Venezuela’s hyperinflation, one of the legacies of Hugo Chavez’s 14 years as president, drove Malka to come up with alternative financial services and embrace bitcoins, he said.
“I started my first company much earlier than I planned because I lost my first job in the financial crisis triggered by Chavez’s first failed military coup in 1992,” said Malka, who in 1993 founded bond broker Heptagon Grupo Financiero in Caracas, when he was 19.
Malka, who graduated with a degree in economics from the Universidad Católica Andrés Bello in Caracas, later started five other financial services companies, including Patagon, an online brokerage. Malka and Wences Casares, who co-founded the company, sold Patagon to Banco Santander SA for $750 million in 2000.
After running the business in Spain and founding a bank for low-income borrowers in Brazil, Malka moved to San Francisco in 2007 because he “wanted to play in the major leagues,” he said.
In 2011, Malka and Casares started Bling Nation Inc., a mobile-payments company. After ditching hardware and focusing on software, the company was re-introduced as Lemon.com, which LifeLock Inc. bought in December for $50 million, they said.
Malka then established Ribbit Capital, seeking to invest in technology startups innovating in financial services. Ribbit has so far backed 11 companies including Borro Ltd., which offers cash for luxury goods such as jewelry, watches, and cars.
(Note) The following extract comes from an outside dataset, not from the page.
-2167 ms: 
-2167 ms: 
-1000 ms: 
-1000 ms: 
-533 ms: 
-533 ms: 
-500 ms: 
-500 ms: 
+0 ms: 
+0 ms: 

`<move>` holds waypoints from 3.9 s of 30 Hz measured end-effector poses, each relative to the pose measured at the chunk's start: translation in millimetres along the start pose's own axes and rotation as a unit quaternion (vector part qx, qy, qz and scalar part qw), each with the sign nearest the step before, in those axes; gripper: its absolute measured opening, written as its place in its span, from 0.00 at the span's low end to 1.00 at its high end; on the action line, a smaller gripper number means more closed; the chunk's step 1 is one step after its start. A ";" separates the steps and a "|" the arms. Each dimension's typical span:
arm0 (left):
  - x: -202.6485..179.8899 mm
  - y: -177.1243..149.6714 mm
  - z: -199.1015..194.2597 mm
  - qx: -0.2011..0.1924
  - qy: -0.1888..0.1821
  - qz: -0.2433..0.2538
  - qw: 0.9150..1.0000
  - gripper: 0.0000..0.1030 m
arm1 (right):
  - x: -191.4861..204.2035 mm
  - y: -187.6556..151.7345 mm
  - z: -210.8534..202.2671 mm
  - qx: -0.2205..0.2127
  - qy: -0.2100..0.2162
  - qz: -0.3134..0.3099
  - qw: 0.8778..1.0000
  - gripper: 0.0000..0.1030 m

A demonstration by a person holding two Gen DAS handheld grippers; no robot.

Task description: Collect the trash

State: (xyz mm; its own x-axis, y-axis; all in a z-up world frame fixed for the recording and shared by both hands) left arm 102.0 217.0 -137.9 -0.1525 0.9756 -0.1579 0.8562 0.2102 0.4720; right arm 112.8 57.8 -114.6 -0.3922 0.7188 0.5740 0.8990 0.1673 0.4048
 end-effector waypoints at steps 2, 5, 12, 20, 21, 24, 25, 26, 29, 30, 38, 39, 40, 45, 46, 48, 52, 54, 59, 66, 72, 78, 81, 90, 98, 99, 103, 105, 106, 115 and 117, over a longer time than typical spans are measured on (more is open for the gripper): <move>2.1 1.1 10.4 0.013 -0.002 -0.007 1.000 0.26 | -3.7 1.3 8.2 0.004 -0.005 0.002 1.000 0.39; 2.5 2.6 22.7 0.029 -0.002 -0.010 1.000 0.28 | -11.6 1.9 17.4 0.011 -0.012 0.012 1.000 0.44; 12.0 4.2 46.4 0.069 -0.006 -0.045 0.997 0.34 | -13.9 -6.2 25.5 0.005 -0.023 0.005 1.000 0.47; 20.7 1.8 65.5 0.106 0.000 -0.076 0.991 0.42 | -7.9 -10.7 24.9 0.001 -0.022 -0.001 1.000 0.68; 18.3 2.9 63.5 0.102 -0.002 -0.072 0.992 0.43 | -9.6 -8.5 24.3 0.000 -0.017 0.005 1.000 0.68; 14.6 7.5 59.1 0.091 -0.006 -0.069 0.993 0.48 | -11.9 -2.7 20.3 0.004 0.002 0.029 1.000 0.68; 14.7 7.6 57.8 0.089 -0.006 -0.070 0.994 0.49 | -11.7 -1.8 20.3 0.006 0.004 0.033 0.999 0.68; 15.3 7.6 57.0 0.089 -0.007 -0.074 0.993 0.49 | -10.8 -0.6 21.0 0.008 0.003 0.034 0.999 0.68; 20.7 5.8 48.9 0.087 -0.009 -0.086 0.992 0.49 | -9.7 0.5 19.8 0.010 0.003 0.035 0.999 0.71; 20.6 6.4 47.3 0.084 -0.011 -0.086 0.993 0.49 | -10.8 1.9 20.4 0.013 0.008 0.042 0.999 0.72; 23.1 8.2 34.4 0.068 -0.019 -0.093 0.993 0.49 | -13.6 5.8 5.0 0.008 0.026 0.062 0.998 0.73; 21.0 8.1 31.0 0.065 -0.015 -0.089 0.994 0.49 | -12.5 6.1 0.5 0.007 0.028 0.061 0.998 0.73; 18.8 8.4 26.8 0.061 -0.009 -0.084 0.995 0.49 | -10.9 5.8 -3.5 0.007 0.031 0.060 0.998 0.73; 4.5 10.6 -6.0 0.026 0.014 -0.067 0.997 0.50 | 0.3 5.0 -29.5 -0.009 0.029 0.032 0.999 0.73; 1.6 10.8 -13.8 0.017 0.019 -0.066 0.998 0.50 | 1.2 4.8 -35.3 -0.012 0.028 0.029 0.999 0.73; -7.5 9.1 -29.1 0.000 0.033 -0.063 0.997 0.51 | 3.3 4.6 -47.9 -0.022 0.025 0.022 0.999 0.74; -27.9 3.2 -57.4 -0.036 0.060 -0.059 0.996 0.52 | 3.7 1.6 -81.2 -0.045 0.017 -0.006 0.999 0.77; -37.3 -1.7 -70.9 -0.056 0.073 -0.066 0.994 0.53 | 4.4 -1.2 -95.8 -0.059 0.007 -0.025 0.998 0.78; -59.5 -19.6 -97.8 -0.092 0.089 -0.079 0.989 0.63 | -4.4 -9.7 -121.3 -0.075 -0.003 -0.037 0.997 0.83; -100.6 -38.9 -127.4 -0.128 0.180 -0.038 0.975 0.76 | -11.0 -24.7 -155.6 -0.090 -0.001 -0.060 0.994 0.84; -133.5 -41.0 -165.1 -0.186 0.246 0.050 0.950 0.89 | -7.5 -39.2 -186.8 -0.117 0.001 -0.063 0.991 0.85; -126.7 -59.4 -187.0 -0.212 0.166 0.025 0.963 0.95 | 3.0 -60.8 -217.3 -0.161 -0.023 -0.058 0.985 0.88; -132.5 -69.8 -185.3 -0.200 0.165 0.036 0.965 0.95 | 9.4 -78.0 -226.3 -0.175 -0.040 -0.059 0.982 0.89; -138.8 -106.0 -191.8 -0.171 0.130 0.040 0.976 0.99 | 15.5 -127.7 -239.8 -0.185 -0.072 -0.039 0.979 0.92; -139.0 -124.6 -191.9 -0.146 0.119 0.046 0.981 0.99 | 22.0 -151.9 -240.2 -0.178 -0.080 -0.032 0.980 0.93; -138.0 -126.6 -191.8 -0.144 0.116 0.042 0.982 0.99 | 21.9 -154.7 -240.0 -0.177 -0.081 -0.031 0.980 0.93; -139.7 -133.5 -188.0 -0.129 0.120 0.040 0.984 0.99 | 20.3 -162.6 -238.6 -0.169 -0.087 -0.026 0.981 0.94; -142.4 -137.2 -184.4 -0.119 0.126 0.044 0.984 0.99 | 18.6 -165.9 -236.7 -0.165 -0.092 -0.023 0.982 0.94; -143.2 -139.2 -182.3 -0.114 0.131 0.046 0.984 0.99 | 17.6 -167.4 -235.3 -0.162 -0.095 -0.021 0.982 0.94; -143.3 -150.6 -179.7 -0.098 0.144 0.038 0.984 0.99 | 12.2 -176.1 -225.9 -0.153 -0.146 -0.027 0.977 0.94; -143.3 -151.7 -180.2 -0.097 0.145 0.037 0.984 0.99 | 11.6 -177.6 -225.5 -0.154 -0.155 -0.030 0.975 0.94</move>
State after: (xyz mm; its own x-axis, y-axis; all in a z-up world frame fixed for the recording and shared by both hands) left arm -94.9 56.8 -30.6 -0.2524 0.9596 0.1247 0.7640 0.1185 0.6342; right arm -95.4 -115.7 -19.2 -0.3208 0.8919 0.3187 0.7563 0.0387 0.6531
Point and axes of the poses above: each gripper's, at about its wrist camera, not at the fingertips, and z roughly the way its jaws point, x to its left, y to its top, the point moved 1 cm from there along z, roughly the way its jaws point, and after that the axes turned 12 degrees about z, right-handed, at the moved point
Coinbase is an online bitcoin storage service, while Brazil’s BTCJam lets people borrow from each other using bitcoin as a benchmark.
Directly investing in bitcoins is an uncommon and risky strategy for a venture capital fund, according to Josh Lerner, a professor of investment banking at Harvard Business School.
“Venture capital agreements have strict prohibition on investing in futures and currency,” he said.
It’s still a risk worth taking, said Palihapitiya, whose fund has been delivering an average annual return on investment for limited partners of 40 percent to 60 percent since its inception in 2011.
“My LPs don’t care if I invest in bitcoins or bitcoin companies, as long as my returns are good,” said Palihapitiya, whose fund has also invested in Bling Nation.
Ribbit Capital has done even better, returning 400 percent since its debut, two people with knowledge of the situation said. Malka declined to comment on his fund’s performance.
Buying risky assets is more typical of hedge funds, said Lerner.
Fortress Investment Group LLC, a New York-based private-equity and hedge-fund manager, said it bought $20 million worth of bitcoin last year and recorded a paper loss of $3.7 million on the investment, according to a filing today.
When venture investor Jeremy Liew was considering whether to back bitcoin startups, he said he turned to Malka, who has spoken on the virtual currency at five conferences in the past year.
“We were interested in bitcoin, and Micky helped us get up to speed,” said Liew of Lightspeed Venture Partners, which is an investor in Malka’s fund. Lightspeed has since backed three bitcoin companies, including China’s largest bitcoin exchange, BTC China, and has seven indirect investments through a bitcoin incubator that supports early-stage startups.
While companies and regulators are still debating how to treat bitcoin, others have embraced it.
David Marcus, president of EBay Inc.’s PayPal payments unit, said he finds bitcoins “fascinating,” and he only invests in the virtual currency with personal funds as a limited partner in Ribbit Capital. PayPal itself won’t offer bitcoin services until regulatory issues become clearer, Marcus said.
“Venture capital is about taking risk, and you can’t be focused on financial services without investing in bitcoins,” Marcus said of Ribbit’s strategy. “There are very few venture capitalists focused on financial services, and that makes Malka sharp and truly unique.”